Where an image appears, leave it out; otherwise repeat the data exactly.

• • • • •

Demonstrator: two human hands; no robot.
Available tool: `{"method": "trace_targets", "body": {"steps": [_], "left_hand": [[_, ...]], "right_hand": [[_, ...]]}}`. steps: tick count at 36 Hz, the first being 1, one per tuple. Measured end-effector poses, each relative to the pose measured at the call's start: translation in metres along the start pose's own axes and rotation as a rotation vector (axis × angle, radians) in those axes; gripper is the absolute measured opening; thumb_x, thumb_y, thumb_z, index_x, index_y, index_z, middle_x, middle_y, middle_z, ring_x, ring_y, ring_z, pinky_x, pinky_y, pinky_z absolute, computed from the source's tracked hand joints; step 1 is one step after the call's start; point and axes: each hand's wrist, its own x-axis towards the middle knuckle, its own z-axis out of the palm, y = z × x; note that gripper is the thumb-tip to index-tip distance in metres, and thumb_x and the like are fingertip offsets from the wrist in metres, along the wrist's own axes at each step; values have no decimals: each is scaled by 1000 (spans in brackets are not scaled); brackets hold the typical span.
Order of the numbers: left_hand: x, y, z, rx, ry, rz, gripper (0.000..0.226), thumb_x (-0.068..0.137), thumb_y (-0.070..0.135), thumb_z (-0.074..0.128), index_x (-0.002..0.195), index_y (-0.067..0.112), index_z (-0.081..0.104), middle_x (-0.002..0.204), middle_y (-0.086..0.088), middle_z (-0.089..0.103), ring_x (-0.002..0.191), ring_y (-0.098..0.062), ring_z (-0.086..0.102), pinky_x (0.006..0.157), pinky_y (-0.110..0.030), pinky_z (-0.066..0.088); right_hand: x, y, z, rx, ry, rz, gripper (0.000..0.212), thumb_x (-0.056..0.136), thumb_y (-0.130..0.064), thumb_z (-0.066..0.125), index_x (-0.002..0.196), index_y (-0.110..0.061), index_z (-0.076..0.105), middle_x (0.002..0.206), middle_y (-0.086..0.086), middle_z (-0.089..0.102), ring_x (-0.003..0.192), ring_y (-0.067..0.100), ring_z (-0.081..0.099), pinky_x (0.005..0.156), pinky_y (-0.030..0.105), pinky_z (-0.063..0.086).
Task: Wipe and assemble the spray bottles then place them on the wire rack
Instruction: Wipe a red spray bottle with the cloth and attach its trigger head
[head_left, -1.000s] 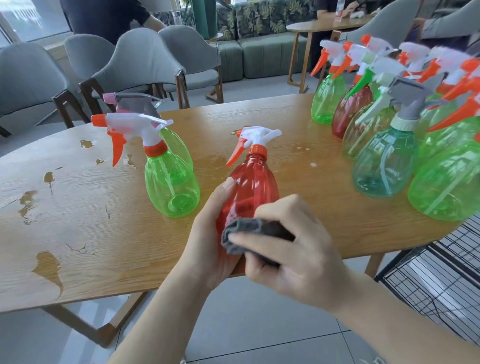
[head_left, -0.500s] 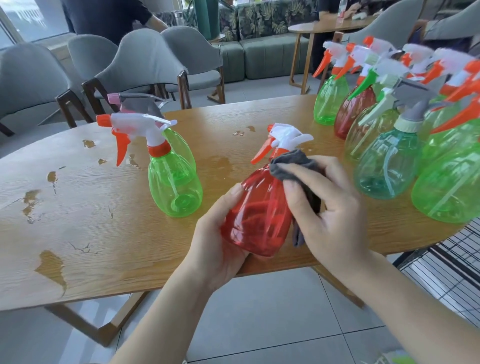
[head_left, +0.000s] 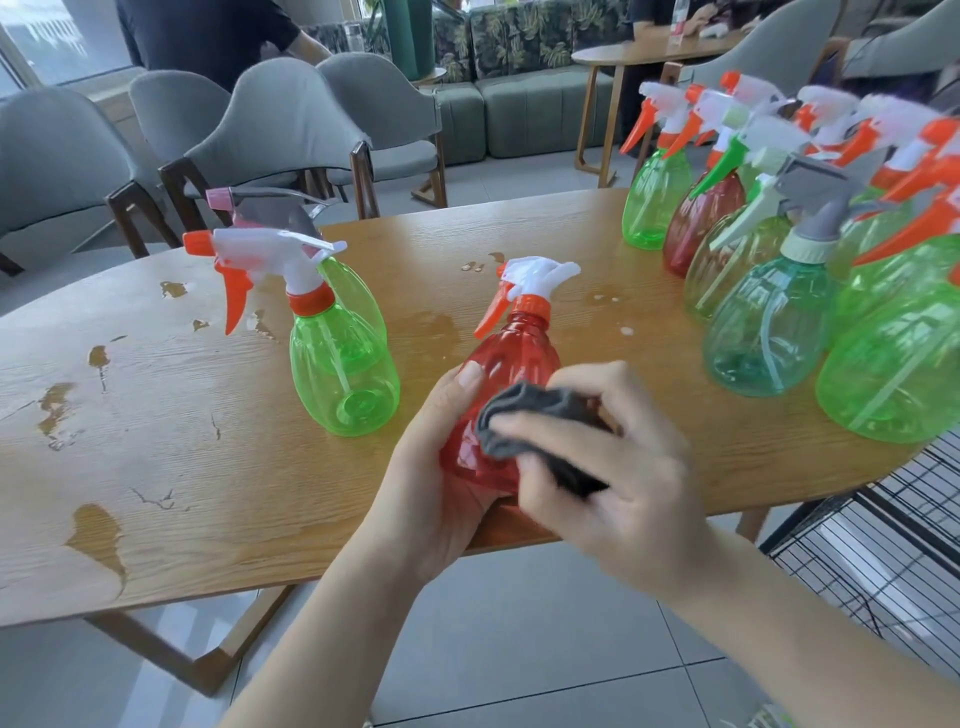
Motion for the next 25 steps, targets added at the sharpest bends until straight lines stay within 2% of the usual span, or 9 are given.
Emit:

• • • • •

▸ ANSWER FOR THIS EXERCISE
Demonstrator: two human hands; no robot.
Available tool: `{"method": "trace_targets", "body": {"steps": [_], "left_hand": [[_, ...]], "right_hand": [[_, ...]]}}`. steps: tick count at 36 Hz, the first being 1, one per tuple. Measured end-effector poses, each relative to the pose measured at the call's start: translation in metres along the start pose's own axes and rotation as a rotation vector (axis × angle, radians) in those axes; gripper is the absolute measured opening; thumb_x, thumb_y, thumb_z, index_x, index_y, index_z, middle_x, middle_y, middle_z, ring_x, ring_y, ring_z, pinky_x, pinky_y, pinky_z absolute, computed from the source's tracked hand joints; step 1 is one step after the call's start; point and axes: each hand's wrist, its own x-axis towards the middle knuckle, its own z-axis out of the palm, y = z × x; note that gripper is the thumb-tip to index-tip distance in metres, and thumb_x and the like are fingertip offsets from the wrist in metres, along the wrist's own axes at each step; values have no decimals: each is scaled by 1000 (spans in brackets are not scaled); brackets hold the typical span.
Order of the numbers: left_hand: x, y, z, rx, ry, rz, gripper (0.000..0.226), thumb_x (-0.068..0.137), thumb_y (-0.070..0.135), thumb_z (-0.074..0.128), index_x (-0.002..0.195), index_y (-0.067..0.112), index_z (-0.081..0.104), middle_x (-0.002..0.204), middle_y (-0.086..0.088), middle_z (-0.089..0.103), ring_x (-0.002..0.191), ring_y (-0.098..0.062), ring_z (-0.086..0.102), pinky_x (0.006..0.157), pinky_y (-0.110..0.030), pinky_z (-0.066..0.088); right_hand: x, y, z, rx, ry, rz, gripper (0.000..0.212), thumb_x (-0.056..0.136), thumb_y (-0.130..0.064), thumb_z (-0.066..0.125), index_x (-0.002..0.196), index_y (-0.110..0.061), index_z (-0.076..0.105), middle_x (0.002..0.206), middle_y (-0.086..0.086), middle_z (-0.089..0.102), ring_x (-0.003..0.192), ring_y (-0.067..0.100), ring_z (-0.081..0.099), pinky_x (0.005..0.156), pinky_y (-0.030..0.105), pinky_z (-0.063..0.086).
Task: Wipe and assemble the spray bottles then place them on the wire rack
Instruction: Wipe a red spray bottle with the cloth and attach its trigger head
[head_left, -1.000s] 
[head_left, -0.500s] 
[head_left, +0.000s] 
Motion for the next 25 steps, targets added at the sharpest bends until straight lines stay within 2% of the usual span, or 9 are given.
Emit:

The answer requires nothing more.